Written by Massimo Vincenti

Può la vitamina D rallentare la progressione della sclerosi Laterale Amiotrofica?

La sclerosi laterale amiotrofica è una rara malattia neurodegenerativa progressiva caratterizzata dalla perdita dei motoneuroni del sistema nervoso centrale che porta a debolezza muscolare, paralisi e morte, che in genere occorre entro 3-5 anni dall’esordio.

Se l’eziologia è sconosciuta, le ipotesi patogenetiche accreditate sono parzialmente delucidate.

Ad oggi non esiste una terapia efficace. L’unico farmaco in commercio approvato dalla FDA è il Riluzolo, sebbene prolunghi la sopravvivenza dei pazienti di pochi mesi, non mostra efficacia sulla forza ne sulla funzione.

La SLA condivide con altre malattie neurodegenerative come la sclerosi multipla, l’alzheimer e il parkinsons delle similitudini fisiopatologiche, quali stress ossidativo, infiammazione, disregolazione mitocondriale e apoptosi.

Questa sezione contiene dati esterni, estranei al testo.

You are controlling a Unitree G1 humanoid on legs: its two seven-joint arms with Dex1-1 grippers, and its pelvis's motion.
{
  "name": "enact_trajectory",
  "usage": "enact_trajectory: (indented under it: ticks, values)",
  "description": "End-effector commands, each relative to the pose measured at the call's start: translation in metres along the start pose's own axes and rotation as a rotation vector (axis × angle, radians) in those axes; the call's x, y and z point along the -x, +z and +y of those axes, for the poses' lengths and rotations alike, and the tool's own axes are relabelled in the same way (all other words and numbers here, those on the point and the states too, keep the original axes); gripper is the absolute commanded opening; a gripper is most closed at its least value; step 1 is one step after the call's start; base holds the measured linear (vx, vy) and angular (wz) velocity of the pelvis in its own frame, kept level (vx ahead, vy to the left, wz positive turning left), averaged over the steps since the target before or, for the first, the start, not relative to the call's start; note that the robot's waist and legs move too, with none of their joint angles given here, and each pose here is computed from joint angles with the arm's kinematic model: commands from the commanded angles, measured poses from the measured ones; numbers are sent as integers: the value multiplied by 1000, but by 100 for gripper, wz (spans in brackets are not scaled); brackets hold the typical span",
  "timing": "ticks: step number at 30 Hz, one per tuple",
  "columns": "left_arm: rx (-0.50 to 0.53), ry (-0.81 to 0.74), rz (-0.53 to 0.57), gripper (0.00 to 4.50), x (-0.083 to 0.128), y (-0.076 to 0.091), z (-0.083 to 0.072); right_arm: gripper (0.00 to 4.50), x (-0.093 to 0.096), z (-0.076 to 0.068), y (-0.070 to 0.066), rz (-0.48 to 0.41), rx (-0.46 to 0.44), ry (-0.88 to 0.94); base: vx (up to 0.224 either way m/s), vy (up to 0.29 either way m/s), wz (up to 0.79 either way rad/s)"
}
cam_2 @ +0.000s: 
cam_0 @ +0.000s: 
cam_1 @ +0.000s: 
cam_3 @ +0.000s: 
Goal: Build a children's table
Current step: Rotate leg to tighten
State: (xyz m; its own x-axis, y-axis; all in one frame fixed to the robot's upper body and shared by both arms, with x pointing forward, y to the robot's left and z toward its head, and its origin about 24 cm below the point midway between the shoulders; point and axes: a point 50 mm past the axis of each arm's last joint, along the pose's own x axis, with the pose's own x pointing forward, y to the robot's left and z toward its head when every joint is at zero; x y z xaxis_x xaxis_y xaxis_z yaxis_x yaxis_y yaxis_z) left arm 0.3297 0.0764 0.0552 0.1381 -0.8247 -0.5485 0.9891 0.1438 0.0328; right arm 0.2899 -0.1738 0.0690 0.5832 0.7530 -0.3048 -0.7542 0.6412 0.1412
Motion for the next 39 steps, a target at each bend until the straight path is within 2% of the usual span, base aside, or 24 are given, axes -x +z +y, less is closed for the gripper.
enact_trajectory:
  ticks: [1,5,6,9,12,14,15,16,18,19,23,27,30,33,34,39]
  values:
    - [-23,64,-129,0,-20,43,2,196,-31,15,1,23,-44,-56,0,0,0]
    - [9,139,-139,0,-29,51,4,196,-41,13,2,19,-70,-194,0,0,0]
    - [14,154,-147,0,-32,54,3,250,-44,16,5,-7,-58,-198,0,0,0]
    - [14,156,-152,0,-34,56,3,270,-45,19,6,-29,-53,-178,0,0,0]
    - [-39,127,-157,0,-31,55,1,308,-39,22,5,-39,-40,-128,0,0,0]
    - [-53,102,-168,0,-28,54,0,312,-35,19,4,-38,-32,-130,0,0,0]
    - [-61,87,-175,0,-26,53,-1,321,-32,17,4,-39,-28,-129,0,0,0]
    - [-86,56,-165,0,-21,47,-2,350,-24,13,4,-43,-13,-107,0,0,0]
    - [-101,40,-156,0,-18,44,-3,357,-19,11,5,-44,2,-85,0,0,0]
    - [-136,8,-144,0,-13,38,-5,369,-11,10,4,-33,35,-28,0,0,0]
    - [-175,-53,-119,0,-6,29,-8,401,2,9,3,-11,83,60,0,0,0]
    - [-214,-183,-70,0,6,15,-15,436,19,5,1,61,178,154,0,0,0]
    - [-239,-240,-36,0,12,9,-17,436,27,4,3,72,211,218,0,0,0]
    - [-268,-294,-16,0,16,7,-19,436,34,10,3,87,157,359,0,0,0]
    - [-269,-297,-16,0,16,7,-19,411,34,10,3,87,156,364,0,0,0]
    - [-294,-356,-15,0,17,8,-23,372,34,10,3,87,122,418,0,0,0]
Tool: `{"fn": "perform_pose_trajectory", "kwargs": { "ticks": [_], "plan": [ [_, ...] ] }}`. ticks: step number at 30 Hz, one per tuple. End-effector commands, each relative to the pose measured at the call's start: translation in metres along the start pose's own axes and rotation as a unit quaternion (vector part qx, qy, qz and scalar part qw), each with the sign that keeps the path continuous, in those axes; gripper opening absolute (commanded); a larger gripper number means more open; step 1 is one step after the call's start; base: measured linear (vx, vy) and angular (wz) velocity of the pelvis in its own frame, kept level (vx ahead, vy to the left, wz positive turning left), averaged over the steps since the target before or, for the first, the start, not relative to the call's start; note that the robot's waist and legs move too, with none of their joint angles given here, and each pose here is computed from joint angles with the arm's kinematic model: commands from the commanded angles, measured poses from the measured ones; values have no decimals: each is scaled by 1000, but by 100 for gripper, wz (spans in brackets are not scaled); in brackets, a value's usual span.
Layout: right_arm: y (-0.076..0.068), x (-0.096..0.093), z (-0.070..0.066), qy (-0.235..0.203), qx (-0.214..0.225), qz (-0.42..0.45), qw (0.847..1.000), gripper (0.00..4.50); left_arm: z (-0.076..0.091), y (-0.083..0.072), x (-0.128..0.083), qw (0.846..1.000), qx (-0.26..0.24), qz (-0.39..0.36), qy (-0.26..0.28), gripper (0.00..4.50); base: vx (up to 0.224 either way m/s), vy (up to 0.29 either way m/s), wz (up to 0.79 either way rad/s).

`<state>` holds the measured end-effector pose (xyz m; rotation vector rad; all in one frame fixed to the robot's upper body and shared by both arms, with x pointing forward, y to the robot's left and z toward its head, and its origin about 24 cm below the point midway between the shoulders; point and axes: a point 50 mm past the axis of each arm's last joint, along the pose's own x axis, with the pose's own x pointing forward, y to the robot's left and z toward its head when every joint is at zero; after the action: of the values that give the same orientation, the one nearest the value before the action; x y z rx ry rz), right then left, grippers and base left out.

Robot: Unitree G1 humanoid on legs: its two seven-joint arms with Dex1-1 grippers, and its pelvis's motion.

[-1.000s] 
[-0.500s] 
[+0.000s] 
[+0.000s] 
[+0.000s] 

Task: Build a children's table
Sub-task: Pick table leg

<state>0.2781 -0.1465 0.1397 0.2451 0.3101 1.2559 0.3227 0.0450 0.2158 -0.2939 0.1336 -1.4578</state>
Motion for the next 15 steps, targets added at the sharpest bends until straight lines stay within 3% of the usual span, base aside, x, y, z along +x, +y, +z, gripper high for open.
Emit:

In modelli di malattie animali e umani la vitamina D migliora queste patologie suggerendo la possibilità di attenuare le sequele della SLA.

Nella figura 1 sono illustrati i meccanismi genetici e cellulari e il ruolo svolto dalla vitamina D nella Sclerosi laterale Amiotrofica.

In un modello sperimentale di SLA è stato evidenziato che l’integrazione di vitamina D3 ad alte dosi migliora la resistenza e l’efficienza del motoneurone centrale. E sempre nello stesso modello sperimentale il deficit di vitamina D3 si accompagnava ad una ridotta resistenza ed efficienza del motoneurone.

Uno studio pubblicato sul Journal of Clinic Neuroscience nel 2013 ha suggerito che la supplementazione giornaliera con 2000UI/die di vitamina D può migliorare i punteggi della scala funzionale della SLA (ALSFRS-R) se assunta per nove mesi. Lo studio ha esaminato i livelli di vitamina D in 37 pazienti, l’81% aveva livelli di vitamina inferiore ai 30 ng/ml e il 43% era inferiore ai 20 ng/ml. In 20 pazienti è stata somministrata una dose giornaliera di 2000UI, mentre 17 pazienti erano il gruppo di controllo. Dopo nove mesi di terapia i pazienti che ricevevano la vitamina mostravano un miglioramento dei punteggi della scala funzionale, mentre nessun miglioramento era presente nei pazienti non trattati.

Nei pazienti con SLA una grave carenza di vitamina D era associata ad un riduzione della spettanza di vita e un declino funzionale di 4 volte maggiore.

In conclusione la vitamina D esercita la sua azione su un’ampia varietà di processi fisiologici sia in soggetti sani che malati. La vitamina D sulla base delle evidenze scientifiche può essere usata come terapia nella SLA, ma sono necessari ulteriori studi per verificare gli effetti della vitamina D sulla progressione della malattia.